Martin Jones talks about Mr. Jones.

The choice of name was Hugh Welbourns’, and I take no responsi­bility whatsoever! It demonstrates the extreme difficulty most of us have in finding names for our boats.

99%of the credit for the success of Mr. Jones in its first season is due to Hugh himself, he built it from scratch single handed and learnt how to sail it just in time for Weymouth, and credit, too, to ace crew Danny Hooker. He has crewed in three Burton Weeks and each time placed second, quite a lad to have in the boat, unless you only want to win!

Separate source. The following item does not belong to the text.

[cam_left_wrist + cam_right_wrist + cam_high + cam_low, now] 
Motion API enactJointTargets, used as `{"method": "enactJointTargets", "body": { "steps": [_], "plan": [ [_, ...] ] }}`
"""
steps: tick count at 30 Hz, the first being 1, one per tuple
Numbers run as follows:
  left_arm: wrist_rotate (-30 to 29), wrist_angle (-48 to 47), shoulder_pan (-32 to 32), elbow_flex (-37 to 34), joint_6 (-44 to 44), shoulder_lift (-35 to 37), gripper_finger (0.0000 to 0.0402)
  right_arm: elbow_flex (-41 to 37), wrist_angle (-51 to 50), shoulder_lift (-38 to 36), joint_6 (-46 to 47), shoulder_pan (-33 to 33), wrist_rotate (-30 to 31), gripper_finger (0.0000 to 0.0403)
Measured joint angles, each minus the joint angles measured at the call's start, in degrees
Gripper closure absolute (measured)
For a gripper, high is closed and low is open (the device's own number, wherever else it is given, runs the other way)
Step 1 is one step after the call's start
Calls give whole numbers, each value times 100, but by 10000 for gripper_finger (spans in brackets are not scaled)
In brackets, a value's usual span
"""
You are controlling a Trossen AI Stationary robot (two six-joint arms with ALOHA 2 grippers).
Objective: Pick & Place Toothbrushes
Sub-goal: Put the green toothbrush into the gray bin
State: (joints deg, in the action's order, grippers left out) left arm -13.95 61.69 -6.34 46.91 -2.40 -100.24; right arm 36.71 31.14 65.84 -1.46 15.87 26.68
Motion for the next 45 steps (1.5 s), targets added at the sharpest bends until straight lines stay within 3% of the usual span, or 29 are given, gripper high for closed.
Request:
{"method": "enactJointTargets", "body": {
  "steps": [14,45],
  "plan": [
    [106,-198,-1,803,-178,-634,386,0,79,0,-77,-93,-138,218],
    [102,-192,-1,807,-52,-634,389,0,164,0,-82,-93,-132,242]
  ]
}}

Hugh wanted a boat that was different and, if possible, faster than anyone else’s and was prepared to take a gamble. Naturally we were pleased with the success of Lucky Number and Fantasia. But they seemed to me to drag their sterns and I wondered whether a little less transom in the water would help in moderate weather and to windward. Of course, the speed might suffer in heavier conditions, so the Lucky Number shape was carved away aft to give a narrow run, and a bit of rocker added to give more buoyancy. The beam at deck level was increased aft of amidships to give even more power, though keeping the boat dry became even more of a problem.

When I first saw the boat I was slightly surprised it seemed so different from Fantasia, it is amazing how an inch or so here and there can change the look of a boat. It handled differently, too, so buoyant that one had to sit well forward to get the bow in, unusual in a fine bowed boat but no more nose diving problems. It soon proved that it would go very cleanly to windward and bob along down wind like nobody’s business. Planing in a sea the boat is unpredictable and its all go for the poor helmsman. Contrary to rumour, however, I don’t think Hugh has ever capsized Mr. Jones, although he finds it difficult to really drive her in a blow. I believe if one could learn the technique she would be unbeatable in any weather.

This year there have been an unusual number of new designs and the clinker ply constructions makes even a one off job a reasonably cheap proposition. Anyone who has completed a 12 from a shell is capable of building from scratch, once the procedure is understood it is easier to build the shell than finish it off, and I think, more satisfying. More people should have a go, it is probably the easiest method of construction after hard chine.

However, if you want a Mr. Jones shell, Wyche & Coppock will be going into production in time for next season.